### Extracted data
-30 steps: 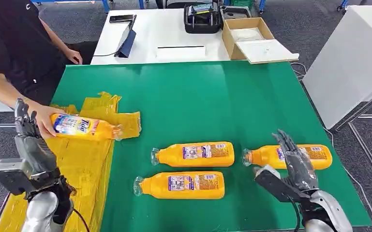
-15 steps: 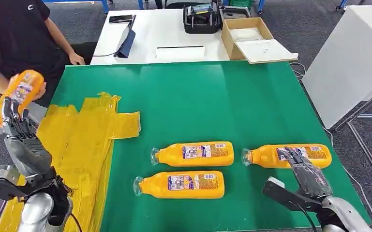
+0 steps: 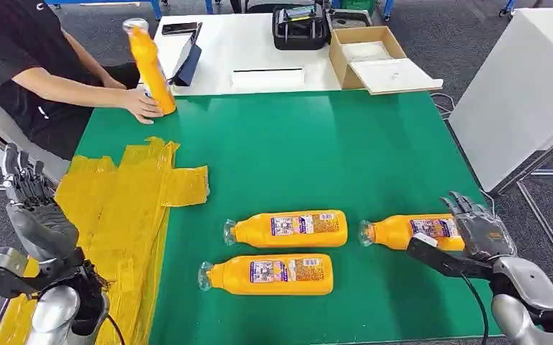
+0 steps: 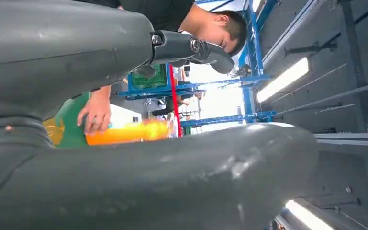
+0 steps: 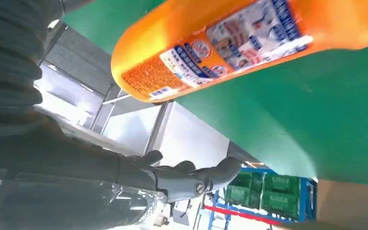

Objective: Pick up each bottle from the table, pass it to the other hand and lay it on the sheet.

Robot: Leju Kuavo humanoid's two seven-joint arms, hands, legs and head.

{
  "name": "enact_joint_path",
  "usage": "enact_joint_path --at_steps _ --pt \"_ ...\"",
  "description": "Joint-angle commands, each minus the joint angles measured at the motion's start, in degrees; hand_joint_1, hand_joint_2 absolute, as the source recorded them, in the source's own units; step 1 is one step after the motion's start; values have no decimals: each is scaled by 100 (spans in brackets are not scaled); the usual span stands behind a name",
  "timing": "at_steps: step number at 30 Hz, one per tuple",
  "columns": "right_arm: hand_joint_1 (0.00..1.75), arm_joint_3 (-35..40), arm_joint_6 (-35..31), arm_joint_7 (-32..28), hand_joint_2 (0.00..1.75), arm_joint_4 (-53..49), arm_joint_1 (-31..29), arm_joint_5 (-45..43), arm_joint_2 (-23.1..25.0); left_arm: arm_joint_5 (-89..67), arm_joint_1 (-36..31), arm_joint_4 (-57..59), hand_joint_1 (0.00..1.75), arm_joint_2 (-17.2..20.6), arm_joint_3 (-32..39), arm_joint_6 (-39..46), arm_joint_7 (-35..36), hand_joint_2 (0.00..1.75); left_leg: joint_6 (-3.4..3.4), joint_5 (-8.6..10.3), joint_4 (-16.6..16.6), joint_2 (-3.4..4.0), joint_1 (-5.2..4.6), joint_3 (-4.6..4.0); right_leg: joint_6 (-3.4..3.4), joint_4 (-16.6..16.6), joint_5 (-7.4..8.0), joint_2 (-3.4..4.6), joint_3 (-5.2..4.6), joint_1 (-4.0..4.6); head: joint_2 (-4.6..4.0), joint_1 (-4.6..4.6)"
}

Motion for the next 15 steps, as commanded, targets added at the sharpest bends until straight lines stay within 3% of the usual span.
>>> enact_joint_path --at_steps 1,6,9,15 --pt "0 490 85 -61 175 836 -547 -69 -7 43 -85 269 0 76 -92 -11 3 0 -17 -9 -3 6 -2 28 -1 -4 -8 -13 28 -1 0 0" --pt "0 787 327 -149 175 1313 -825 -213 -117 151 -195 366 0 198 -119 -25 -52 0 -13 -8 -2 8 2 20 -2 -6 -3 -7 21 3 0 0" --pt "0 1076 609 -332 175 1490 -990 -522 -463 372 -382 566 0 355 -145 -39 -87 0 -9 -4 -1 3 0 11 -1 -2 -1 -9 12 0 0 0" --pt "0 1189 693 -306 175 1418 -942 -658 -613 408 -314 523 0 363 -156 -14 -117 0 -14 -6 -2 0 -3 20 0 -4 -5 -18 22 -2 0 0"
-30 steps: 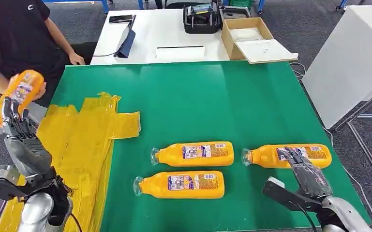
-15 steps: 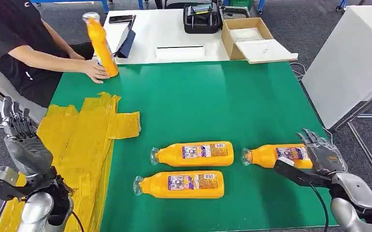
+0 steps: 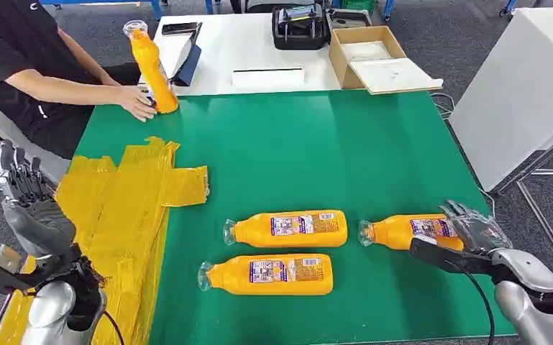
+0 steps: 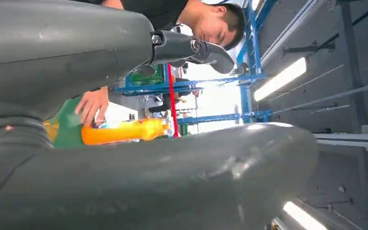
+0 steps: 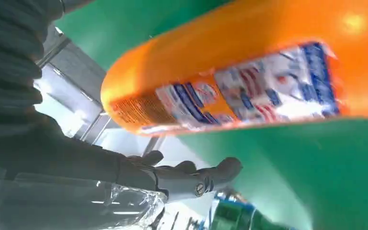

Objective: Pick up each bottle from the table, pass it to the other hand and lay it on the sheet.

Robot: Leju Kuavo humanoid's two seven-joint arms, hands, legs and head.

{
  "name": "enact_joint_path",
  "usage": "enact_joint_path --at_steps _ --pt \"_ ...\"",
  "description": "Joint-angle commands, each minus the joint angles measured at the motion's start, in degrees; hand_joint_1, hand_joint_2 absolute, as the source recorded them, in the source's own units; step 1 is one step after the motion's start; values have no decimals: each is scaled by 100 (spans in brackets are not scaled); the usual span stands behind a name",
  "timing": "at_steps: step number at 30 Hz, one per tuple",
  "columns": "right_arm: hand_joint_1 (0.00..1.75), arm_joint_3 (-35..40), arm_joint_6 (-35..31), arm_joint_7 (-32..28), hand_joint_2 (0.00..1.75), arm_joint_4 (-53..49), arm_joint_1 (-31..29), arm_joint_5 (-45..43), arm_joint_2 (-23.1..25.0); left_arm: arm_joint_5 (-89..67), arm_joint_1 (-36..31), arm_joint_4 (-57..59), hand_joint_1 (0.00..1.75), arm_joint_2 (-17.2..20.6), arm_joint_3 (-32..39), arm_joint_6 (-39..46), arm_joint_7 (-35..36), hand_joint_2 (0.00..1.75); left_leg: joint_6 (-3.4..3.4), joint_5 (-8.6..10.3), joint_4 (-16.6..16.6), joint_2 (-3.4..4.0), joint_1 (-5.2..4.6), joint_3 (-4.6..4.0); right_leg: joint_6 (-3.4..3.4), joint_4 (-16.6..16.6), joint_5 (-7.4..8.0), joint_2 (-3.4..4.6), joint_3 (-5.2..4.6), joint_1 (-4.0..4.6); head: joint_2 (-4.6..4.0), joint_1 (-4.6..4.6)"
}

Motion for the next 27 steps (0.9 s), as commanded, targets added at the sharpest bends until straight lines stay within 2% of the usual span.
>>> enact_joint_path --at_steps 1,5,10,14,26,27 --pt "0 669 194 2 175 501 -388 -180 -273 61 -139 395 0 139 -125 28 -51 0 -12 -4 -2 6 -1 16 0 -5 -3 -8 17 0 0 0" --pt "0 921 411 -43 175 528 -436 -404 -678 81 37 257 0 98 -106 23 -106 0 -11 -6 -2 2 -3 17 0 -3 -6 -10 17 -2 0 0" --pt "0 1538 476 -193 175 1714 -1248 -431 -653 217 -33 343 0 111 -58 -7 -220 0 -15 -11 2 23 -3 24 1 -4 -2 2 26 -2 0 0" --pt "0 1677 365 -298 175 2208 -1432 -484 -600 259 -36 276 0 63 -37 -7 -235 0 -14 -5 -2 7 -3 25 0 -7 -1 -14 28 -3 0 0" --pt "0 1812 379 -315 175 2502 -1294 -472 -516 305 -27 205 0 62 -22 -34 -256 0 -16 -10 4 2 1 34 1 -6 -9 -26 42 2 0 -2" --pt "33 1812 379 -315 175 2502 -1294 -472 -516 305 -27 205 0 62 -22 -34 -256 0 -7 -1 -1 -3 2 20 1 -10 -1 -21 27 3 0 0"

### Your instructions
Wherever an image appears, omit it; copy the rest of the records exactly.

### Task answer
-30 steps: 
-15 steps: 
+0 steps: 
+0 steps: 
+0 steps: 

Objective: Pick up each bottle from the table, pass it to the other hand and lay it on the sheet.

Robot: Leju Kuavo humanoid's two seven-joint arms, hands, legs and head.

{
  "name": "enact_joint_path",
  "usage": "enact_joint_path --at_steps _ --pt \"_ ...\"",
  "description": "Joint-angle commands, each minus the joint angles measured at the motion's start, in degrees; hand_joint_1, hand_joint_2 absolute, as the source recorded them, in the source's own units; step 1 is one step after the motion's start; values have no decimals: each is scaled by 100 (spans in brackets are not scaled); the usual span stands behind a name",
  "timing": "at_steps: step number at 30 Hz, one per tuple",
  "columns": "right_arm: hand_joint_1 (0.00..1.75), arm_joint_3 (-35..40), arm_joint_6 (-35..31), arm_joint_7 (-32..28), hand_joint_2 (0.00..1.75), arm_joint_4 (-53..49), arm_joint_1 (-31..29), arm_joint_5 (-45..43), arm_joint_2 (-23.1..25.0); left_arm: arm_joint_5 (-89..67), arm_joint_1 (-36..31), arm_joint_4 (-57..59), hand_joint_1 (0.00..1.75), arm_joint_2 (-17.2..20.6), arm_joint_3 (-32..39), arm_joint_6 (-39..46), arm_joint_7 (-35..36), hand_joint_2 (0.00..1.75); left_leg: joint_6 (-3.4..3.4), joint_5 (-8.6..10.3), joint_4 (-16.6..16.6), joint_2 (-3.4..4.0), joint_1 (-5.2..4.6), joint_3 (-4.6..4.0); right_leg: joint_6 (-3.4..3.4), joint_4 (-16.6..16.6), joint_5 (-7.4..8.0), joint_2 (-3.4..4.6), joint_3 (-5.2..4.6), joint_1 (-4.0..4.6); head: joint_2 (-4.6..4.0), joint_1 (-4.6..4.6)"
}

Motion for the next 15 steps, as commanded, targets added at the sharpest bends until straight lines stay within 3% of the usual span.
>>> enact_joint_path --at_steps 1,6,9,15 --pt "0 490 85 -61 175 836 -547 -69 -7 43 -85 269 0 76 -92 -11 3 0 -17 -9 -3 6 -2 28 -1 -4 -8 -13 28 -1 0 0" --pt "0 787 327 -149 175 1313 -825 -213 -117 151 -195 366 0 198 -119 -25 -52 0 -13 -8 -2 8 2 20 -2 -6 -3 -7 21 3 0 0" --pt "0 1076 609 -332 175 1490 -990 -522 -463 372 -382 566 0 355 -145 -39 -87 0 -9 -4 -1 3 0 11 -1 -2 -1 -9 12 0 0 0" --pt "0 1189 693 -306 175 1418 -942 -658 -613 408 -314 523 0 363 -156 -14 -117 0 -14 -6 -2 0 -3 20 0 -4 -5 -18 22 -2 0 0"
-30 steps: 
-15 steps: 
+0 steps: 
+0 steps: 
+0 steps: 

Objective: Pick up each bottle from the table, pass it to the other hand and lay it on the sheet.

Robot: Leju Kuavo humanoid's two seven-joint arms, hands, legs and head.

{
  "name": "enact_joint_path",
  "usage": "enact_joint_path --at_steps _ --pt \"_ ...\"",
  "description": "Joint-angle commands, each minus the joint angles measured at the motion's start, in degrees; hand_joint_1, hand_joint_2 absolute, as the source recorded them, in the source's own units; step 1 is one step after the motion's start; values have no decimals: each is scaled by 100 (spans in brackets are not scaled); the usual span stands behind a name",
  "timing": "at_steps: step number at 30 Hz, one per tuple",
  "columns": "right_arm: hand_joint_1 (0.00..1.75), arm_joint_3 (-35..40), arm_joint_6 (-35..31), arm_joint_7 (-32..28), hand_joint_2 (0.00..1.75), arm_joint_4 (-53..49), arm_joint_1 (-31..29), arm_joint_5 (-45..43), arm_joint_2 (-23.1..25.0); left_arm: arm_joint_5 (-89..67), arm_joint_1 (-36..31), arm_joint_4 (-57..59), hand_joint_1 (0.00..1.75), arm_joint_2 (-17.2..20.6), arm_joint_3 (-32..39), arm_joint_6 (-39..46), arm_joint_7 (-35..36), hand_joint_2 (0.00..1.75); left_leg: joint_6 (-3.4..3.4), joint_5 (-8.6..10.3), joint_4 (-16.6..16.6), joint_2 (-3.4..4.0), joint_1 (-5.2..4.6), joint_3 (-4.6..4.0); right_leg: joint_6 (-3.4..3.4), joint_4 (-16.6..16.6), joint_5 (-7.4..8.0), joint_2 (-3.4..4.6), joint_3 (-5.2..4.6), joint_1 (-4.0..4.6); head: joint_2 (-4.6..4.0), joint_1 (-4.6..4.6)"
}

Motion for the next 27 steps (0.9 s), as commanded, targets added at the sharpest bends until straight lines stay within 2% of the usual span.
>>> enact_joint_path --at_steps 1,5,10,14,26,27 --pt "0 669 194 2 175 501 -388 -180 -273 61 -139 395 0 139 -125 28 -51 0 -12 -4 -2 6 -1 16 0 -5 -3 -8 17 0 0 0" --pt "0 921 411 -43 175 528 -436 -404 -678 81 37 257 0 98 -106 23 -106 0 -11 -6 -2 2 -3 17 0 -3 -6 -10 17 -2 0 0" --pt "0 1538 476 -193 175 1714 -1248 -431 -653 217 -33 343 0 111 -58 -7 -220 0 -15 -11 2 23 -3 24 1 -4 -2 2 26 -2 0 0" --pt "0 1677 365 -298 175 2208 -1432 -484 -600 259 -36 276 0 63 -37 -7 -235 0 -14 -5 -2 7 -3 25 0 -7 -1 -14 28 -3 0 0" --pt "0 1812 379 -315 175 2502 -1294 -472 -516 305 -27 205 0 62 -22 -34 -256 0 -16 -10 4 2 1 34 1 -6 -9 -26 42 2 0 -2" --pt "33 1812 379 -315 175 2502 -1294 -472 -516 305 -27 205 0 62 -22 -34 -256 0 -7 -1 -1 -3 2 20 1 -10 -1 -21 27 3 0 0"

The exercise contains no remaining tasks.